The goals of this master topic is to model which part of the API flubendazole interact with biocompatible polymers. A distinction will be made between H-bonding, Van Der Waals forces, and to determine the strength of these interactions. This will be done through the model API flubendazole, which will be paired with biocompatible polymers such as poly(2-alkyl-2-oxazoline)s. The results of the models can eventually be experimentally validated.

Figure 1. Example of possible interactions between a poly(2alkyl-2-oxazoline) (poly(2-but-3-enyl-2-oxazoline, green) and the model API, flubendazole (gray). In this approach the solvent environment is explicitly modelled.

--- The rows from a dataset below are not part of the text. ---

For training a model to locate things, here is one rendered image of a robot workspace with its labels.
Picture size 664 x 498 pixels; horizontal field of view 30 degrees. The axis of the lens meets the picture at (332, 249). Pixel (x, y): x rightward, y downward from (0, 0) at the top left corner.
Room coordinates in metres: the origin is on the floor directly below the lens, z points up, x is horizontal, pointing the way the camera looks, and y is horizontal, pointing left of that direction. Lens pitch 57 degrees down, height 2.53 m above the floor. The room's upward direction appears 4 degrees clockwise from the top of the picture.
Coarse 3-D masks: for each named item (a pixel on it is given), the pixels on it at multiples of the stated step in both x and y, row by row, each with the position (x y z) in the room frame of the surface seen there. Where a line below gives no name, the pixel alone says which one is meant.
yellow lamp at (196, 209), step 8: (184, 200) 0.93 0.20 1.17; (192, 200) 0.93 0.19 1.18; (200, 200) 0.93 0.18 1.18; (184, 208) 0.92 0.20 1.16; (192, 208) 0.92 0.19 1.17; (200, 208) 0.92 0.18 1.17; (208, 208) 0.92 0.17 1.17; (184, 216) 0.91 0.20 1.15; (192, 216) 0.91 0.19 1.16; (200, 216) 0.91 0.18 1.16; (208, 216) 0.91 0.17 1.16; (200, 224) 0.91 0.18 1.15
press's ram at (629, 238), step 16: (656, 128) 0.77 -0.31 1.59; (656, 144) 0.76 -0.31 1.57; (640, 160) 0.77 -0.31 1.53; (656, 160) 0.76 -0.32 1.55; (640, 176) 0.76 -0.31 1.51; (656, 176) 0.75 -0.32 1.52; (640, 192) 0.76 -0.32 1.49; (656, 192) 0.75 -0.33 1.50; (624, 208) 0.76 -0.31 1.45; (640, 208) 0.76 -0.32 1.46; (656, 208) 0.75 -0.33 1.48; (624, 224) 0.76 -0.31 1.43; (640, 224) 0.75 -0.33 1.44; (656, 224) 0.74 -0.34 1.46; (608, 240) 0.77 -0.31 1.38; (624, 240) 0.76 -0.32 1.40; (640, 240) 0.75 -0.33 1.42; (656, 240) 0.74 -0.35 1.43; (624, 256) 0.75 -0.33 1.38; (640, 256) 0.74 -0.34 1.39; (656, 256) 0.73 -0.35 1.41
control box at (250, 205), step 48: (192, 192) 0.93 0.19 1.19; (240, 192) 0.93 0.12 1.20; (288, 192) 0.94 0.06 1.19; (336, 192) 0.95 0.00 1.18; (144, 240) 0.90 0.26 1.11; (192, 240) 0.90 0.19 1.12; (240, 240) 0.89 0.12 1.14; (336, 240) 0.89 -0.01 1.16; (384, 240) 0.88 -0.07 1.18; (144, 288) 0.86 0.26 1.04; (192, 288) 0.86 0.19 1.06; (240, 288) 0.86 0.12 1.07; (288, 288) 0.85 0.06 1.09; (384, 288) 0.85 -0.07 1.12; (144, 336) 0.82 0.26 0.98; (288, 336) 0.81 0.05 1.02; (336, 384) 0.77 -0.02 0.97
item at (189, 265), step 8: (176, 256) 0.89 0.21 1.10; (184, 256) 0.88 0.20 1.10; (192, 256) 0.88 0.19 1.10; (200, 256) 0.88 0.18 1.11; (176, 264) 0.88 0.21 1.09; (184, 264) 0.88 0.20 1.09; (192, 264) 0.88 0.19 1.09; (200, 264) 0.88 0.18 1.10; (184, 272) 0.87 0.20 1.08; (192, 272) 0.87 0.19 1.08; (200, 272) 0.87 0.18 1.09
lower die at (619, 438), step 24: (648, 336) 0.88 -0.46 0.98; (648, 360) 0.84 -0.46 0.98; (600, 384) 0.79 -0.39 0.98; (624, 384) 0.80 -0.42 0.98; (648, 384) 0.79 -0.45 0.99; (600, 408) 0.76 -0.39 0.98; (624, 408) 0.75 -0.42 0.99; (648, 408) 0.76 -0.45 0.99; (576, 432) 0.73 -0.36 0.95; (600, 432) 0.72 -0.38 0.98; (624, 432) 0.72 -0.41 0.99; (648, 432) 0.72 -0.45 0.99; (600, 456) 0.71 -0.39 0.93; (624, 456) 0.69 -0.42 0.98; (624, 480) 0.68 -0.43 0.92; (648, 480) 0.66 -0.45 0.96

To obtain these goals, a multilevel modeling approach will be followed, starting from accurate calculations at the Density functional theory (DFT) level. These techniques solve the quantum mechanical electronic structure problem and allow to distinguish between different types of interactions both inter- and intramolecular. At this level small model systems will be used for the polymers. At a next step, the system may be upscaled towards a true environment of the biocompatible polymers and water. Such calculations need to be performed using force fields which allow to follow the interactions at play at more realistic time scales, which can reach the nanosecond timescale in contrast to DFT which only allows for a few 100’s of picoseconds, while accounting for a more realistic environments.

Finally the multilevel approach will allow to obtain a deep understanding into the molecular configurations of the nanofiber, the API and solvent, to pinpoint the crucial interactions which are important in using the APIs in realistic conditions.

The calculations will be performed at the Center for molecular modeling with available software packages. The student will be actively coached to get familiar with the modeling programs. The calculations will performed on the high-performance computing facilities of the UGent and the GPU facilities of the Vrije Universiteit Brussel (VUB).

The Center for molecular modeling has already expertise in modeling poly-oxazolines.1–3 Furthermore the research group of Prof. Karen De Clerck, with its expertise in the solvent electrospinning technique, has an active collaboration with the CMM, to unravel interactions between dyes in solvents.

Aspects
Master of Science in Biomedical Engineering:
API’s are an important class of pharmaceuticals which suffer from poor solubility within the body, the use of nanofibers to enhance API uptake rates and delivery capacities is key in developing strategies to counter these problems.

Master of Science in Chemical Engineering:
Knowledge about interactions between API’s and nanofibers allows to enhance our chemical technological knowledge, e.g. on the meso-scale regarding multi-scale design of polymer based processes

Master of Science in Sustainable Materials Engineering :
Design of nanofibers and their functional properties in order to enhance API delivery capacities within the body and increase the interactions between material and API.

Master of Science in Textile Engineering:
Nanofibers of Poly(2-alkyl-oxazolines) provide access to bio-degradable nanoparticles which can be used in API delivery systems to counter the poor solubility of these pharmaceuticals. Design and production of nanofibers and the produced interactions with API’s are key in further development and use of these nanofibers in pharmaceutical industry.